= WHAT NEEDS TO BE DONE =
Where the listing below has a line with "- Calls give", write out exactly that line and every line after it, stopping after the line with "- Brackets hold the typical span".

= RECORDED DATA =
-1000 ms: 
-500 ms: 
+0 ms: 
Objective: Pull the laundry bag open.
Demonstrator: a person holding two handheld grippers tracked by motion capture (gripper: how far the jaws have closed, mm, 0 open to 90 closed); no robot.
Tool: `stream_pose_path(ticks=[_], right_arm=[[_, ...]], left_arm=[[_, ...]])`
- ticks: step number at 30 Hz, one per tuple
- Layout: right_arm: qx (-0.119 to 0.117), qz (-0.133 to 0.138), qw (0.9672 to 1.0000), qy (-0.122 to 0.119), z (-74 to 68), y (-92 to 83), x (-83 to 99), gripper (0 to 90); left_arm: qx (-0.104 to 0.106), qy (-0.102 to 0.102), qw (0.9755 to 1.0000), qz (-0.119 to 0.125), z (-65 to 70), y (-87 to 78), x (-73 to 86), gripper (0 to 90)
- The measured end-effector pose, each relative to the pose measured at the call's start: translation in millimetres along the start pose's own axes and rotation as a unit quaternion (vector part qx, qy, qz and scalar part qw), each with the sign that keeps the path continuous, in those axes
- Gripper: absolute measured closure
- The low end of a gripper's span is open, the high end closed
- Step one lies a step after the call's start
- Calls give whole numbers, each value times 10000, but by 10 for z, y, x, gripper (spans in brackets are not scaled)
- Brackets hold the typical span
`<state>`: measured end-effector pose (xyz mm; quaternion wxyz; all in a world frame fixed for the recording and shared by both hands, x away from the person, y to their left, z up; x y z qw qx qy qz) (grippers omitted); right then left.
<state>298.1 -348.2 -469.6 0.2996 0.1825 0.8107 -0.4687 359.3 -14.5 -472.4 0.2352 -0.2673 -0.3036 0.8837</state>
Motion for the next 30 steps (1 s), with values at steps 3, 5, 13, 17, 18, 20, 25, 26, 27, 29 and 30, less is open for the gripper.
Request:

= RESPONSE TO THE EXERCISE =
- Calls give whole numbers, each value times 10000, but by 10 for z, y, x, gripper (spans in brackets are not scaled)
- Brackets hold the typical span

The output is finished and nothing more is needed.